Dataset records below:

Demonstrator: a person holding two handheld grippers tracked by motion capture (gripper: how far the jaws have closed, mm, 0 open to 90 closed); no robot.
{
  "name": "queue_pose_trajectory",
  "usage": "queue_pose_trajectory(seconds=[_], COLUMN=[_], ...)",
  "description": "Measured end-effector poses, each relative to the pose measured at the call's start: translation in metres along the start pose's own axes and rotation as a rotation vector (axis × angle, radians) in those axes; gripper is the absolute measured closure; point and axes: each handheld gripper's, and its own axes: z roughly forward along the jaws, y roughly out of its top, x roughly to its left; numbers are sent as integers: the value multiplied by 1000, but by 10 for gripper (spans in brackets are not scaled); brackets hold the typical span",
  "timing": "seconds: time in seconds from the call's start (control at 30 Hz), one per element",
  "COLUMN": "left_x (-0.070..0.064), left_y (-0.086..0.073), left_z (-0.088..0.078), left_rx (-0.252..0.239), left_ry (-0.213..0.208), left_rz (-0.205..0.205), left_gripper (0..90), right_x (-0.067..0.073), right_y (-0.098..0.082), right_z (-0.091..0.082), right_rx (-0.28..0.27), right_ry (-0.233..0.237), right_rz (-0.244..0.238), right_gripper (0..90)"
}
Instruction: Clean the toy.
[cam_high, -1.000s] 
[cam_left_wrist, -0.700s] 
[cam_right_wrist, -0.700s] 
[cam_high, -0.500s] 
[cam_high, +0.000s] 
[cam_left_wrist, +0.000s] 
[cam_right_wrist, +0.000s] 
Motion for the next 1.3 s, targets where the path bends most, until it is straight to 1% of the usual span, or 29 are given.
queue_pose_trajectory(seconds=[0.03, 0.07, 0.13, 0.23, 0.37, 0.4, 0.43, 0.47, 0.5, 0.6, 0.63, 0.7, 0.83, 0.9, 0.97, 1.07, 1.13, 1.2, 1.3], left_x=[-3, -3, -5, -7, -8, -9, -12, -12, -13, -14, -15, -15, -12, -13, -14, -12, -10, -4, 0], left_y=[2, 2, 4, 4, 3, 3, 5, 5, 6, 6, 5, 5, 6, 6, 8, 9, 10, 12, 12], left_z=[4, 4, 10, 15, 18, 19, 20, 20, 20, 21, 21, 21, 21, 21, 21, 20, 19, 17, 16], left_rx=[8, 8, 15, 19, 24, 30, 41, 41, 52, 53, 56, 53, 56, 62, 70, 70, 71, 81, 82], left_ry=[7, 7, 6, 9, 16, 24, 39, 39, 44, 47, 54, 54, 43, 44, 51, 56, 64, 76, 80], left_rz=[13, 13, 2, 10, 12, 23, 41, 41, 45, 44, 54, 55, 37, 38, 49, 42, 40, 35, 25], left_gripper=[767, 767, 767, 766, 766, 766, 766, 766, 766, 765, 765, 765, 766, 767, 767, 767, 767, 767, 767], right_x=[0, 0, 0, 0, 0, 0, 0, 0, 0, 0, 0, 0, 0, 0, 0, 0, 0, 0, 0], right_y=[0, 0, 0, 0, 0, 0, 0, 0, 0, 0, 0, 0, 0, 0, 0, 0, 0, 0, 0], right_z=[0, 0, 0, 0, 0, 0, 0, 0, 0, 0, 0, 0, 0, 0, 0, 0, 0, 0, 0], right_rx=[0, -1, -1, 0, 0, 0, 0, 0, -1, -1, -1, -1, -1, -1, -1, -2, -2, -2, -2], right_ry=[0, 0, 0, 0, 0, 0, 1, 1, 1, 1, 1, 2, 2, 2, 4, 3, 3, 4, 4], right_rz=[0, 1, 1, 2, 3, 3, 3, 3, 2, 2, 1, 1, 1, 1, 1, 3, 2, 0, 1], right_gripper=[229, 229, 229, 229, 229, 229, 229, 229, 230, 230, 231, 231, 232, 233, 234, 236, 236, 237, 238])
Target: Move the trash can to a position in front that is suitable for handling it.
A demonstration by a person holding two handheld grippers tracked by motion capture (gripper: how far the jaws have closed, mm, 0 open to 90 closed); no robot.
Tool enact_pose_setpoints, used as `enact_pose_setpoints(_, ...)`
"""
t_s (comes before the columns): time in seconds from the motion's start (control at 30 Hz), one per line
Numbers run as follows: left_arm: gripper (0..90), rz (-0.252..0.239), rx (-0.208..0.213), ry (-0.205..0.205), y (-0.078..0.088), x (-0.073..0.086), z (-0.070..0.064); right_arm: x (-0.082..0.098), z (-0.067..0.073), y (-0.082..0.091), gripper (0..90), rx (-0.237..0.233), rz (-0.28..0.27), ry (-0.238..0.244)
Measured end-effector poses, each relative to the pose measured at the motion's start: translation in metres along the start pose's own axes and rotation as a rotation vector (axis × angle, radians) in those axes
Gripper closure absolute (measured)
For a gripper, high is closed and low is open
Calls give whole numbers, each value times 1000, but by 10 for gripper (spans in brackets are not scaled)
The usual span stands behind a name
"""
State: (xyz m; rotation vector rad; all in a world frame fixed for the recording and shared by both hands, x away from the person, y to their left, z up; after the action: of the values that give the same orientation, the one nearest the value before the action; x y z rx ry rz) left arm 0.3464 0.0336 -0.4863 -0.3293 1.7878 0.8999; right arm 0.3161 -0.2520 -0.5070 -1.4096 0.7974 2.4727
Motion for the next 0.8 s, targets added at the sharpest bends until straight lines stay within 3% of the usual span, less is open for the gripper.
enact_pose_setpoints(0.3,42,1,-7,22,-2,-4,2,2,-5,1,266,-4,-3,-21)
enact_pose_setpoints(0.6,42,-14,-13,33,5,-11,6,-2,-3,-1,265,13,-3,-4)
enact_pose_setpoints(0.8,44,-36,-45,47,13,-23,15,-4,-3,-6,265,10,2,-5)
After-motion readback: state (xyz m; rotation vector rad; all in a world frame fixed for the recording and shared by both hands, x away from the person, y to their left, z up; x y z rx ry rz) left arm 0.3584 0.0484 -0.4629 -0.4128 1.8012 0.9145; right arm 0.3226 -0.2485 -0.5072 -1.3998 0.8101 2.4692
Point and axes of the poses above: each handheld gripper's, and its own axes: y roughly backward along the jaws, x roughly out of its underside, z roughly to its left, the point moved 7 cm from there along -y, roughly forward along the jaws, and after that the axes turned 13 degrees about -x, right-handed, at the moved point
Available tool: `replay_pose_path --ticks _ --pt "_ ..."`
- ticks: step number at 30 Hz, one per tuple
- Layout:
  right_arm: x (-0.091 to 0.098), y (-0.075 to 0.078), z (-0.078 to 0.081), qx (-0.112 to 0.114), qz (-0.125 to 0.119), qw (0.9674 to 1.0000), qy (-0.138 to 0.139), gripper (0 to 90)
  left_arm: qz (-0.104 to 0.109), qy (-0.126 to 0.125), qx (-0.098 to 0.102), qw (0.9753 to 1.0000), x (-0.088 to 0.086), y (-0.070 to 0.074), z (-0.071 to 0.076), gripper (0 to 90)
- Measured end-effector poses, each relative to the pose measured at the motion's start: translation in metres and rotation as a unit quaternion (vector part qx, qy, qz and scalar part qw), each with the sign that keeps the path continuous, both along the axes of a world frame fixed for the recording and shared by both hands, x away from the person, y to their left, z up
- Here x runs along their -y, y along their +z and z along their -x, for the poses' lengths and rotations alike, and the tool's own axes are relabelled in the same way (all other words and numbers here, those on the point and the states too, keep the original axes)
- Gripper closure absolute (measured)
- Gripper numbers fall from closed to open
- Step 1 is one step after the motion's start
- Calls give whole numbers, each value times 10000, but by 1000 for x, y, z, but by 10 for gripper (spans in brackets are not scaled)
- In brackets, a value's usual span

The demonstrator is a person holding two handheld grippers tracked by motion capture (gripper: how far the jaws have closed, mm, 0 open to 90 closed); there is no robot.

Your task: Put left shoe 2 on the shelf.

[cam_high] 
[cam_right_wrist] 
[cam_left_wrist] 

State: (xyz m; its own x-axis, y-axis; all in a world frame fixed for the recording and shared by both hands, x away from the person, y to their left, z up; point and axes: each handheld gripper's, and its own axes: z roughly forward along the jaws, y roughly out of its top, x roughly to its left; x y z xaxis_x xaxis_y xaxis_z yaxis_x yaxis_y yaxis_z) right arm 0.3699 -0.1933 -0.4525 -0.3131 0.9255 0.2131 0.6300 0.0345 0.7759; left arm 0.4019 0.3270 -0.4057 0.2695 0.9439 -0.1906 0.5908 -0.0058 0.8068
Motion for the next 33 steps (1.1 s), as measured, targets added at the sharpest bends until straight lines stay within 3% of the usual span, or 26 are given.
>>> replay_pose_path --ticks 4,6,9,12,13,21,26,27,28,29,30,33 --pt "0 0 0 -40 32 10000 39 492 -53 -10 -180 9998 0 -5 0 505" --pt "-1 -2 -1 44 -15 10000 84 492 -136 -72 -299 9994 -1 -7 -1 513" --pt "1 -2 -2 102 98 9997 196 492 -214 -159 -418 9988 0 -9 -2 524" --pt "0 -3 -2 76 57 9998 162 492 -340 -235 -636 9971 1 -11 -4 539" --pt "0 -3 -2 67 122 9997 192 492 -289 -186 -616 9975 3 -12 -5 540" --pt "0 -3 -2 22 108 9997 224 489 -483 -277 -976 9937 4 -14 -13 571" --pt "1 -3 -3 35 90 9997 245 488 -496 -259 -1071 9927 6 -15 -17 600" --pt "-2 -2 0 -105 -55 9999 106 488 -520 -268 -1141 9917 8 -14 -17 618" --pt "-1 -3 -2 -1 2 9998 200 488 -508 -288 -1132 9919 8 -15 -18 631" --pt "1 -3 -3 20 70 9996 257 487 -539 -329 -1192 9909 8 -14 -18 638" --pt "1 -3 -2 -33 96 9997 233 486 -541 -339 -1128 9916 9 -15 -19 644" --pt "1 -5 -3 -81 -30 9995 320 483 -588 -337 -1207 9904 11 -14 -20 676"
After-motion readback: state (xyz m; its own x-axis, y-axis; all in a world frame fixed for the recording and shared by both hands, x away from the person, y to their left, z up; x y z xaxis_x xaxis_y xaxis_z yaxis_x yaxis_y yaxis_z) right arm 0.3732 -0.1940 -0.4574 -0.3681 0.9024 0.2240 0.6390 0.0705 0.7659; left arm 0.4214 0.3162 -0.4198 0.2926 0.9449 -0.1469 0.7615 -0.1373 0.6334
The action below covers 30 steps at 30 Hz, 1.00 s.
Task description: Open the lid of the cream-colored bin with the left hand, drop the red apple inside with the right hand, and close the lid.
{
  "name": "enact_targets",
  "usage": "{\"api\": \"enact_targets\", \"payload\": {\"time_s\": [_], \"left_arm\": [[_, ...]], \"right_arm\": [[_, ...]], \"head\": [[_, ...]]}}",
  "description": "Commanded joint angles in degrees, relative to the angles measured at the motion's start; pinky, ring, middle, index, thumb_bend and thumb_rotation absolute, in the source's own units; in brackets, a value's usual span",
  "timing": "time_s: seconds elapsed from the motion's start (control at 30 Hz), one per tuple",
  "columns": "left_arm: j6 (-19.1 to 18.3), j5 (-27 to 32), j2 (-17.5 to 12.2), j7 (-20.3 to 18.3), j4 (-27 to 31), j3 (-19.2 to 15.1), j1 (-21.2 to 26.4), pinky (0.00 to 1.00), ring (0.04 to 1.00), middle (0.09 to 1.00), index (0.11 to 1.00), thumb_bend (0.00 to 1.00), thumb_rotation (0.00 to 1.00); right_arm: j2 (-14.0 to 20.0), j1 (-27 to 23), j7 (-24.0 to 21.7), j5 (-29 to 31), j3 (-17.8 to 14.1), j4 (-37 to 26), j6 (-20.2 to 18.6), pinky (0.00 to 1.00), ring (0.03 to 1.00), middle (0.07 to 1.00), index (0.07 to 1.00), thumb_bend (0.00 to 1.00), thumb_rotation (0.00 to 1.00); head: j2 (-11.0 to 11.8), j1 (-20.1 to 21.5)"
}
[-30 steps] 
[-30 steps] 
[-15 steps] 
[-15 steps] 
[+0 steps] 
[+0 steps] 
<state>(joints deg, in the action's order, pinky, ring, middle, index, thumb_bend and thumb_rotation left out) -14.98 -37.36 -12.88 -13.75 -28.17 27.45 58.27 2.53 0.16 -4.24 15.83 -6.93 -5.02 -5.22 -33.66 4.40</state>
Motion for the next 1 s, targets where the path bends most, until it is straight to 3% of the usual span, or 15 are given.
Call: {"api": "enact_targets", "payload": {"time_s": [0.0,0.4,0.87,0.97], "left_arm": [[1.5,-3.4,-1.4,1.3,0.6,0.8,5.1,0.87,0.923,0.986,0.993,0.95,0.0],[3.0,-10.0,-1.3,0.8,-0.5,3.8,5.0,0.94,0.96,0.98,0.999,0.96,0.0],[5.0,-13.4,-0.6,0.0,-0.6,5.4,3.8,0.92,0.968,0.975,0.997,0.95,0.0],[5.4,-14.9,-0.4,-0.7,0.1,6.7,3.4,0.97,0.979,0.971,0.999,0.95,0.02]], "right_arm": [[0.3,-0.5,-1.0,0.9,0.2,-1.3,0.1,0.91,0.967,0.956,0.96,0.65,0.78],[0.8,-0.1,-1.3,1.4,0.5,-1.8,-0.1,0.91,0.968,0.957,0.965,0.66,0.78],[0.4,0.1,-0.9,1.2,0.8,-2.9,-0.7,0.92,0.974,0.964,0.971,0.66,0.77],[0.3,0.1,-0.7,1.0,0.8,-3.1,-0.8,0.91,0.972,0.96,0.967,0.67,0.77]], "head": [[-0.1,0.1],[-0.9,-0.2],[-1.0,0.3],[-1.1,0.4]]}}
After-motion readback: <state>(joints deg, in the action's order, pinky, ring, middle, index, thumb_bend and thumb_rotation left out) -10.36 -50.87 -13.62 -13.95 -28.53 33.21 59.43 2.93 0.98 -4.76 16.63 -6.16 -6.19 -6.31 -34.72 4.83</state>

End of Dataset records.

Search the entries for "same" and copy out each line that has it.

State: (xyz m; rotation vector rad; all in a world frame fixed for the recording and shared by both hands, x away from the person, y to their left, z up; after the action: of the values that give the same orientation, the one nearest the value before the action; x y z rx ry rz) left arm 0.3464 0.0336 -0.4863 -0.3293 1.7878 0.8999; right arm 0.3161 -0.2520 -0.5070 -1.4096 0.7974 2.4727
- Here x runs along their -y, y along their +z and z along their -x, for the poses' lengths and rotations alike, and the tool's own axes are relabelled in the same way (all other words and numbers here, those on the point and the states too, keep the original axes)

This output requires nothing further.